◆ **WHAT IS EXPECTED**:
Take each line of the data that contains the string "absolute" and copy it.

◆ **DATA TO EXAMINE**:

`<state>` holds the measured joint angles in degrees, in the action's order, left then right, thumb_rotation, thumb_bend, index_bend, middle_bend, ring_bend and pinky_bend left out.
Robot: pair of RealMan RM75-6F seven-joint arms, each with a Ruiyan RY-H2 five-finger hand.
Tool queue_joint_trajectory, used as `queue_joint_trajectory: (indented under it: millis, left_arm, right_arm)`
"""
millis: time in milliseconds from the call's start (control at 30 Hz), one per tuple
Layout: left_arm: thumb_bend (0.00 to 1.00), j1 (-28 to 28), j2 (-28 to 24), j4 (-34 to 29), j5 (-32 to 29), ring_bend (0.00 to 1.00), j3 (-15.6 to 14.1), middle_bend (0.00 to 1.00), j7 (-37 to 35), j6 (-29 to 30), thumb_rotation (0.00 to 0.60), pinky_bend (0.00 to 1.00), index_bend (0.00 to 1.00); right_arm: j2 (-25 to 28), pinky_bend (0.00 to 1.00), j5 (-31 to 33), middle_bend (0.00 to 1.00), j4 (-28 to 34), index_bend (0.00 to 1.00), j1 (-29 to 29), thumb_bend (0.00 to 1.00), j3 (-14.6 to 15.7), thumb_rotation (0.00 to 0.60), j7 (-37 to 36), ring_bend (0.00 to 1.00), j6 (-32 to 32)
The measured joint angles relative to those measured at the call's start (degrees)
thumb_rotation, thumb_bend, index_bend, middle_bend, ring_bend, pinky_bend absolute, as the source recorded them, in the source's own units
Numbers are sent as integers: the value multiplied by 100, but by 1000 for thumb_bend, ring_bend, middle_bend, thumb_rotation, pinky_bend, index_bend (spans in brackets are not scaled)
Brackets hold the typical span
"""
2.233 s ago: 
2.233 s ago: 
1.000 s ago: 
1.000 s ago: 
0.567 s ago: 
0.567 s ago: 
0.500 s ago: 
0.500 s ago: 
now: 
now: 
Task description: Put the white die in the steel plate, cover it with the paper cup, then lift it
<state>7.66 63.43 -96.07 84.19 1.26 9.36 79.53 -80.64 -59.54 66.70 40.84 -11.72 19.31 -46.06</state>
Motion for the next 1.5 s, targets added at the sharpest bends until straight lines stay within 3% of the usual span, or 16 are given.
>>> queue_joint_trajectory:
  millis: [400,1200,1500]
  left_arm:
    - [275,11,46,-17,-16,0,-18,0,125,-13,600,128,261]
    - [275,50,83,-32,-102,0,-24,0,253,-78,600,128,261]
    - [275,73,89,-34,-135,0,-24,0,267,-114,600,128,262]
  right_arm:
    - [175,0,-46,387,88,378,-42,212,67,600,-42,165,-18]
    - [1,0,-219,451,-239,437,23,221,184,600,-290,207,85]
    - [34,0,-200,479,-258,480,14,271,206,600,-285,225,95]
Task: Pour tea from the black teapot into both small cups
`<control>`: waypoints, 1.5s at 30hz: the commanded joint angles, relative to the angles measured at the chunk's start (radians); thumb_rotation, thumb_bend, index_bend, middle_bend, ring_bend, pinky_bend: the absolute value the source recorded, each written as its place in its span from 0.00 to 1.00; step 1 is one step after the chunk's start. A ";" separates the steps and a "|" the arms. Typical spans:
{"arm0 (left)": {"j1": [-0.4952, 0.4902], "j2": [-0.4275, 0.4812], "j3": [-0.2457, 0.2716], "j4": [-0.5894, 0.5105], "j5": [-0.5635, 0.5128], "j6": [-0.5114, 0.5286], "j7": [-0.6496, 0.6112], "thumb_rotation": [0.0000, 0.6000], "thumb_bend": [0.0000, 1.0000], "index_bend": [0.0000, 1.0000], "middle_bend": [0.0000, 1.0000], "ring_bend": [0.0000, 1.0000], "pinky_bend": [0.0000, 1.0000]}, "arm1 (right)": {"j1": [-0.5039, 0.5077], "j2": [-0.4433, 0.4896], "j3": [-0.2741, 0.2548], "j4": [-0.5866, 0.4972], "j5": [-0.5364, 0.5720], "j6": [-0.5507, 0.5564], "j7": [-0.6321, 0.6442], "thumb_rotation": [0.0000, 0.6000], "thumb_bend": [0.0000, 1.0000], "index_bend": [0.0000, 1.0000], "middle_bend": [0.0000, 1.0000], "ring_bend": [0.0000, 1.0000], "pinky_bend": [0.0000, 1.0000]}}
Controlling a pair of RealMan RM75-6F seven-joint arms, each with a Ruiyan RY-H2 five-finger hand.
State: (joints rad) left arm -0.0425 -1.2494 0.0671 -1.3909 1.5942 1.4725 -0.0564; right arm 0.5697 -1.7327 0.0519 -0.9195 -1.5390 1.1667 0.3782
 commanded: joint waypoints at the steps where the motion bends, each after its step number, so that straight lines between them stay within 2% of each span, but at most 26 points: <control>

◆ **THE COMPLETED TASK**:
thumb_rotation, thumb_bend, index_bend, middle_bend, ring_bend, pinky_bend absolute, as the source recorded them, in the source's own units
`<control>`: waypoints, 1.5s at 30hz: the commanded joint angles, relative to the angles measured at the chunk's start (radians); thumb_rotation, thumb_bend, index_bend, middle_bend, ring_bend, pinky_bend: the absolute value the source recorded, each written as its place in its span from 0.00 to 1.00; step 1 is one step after the chunk's start. A ";" separates the steps and a "|" the arms. Typical spans:

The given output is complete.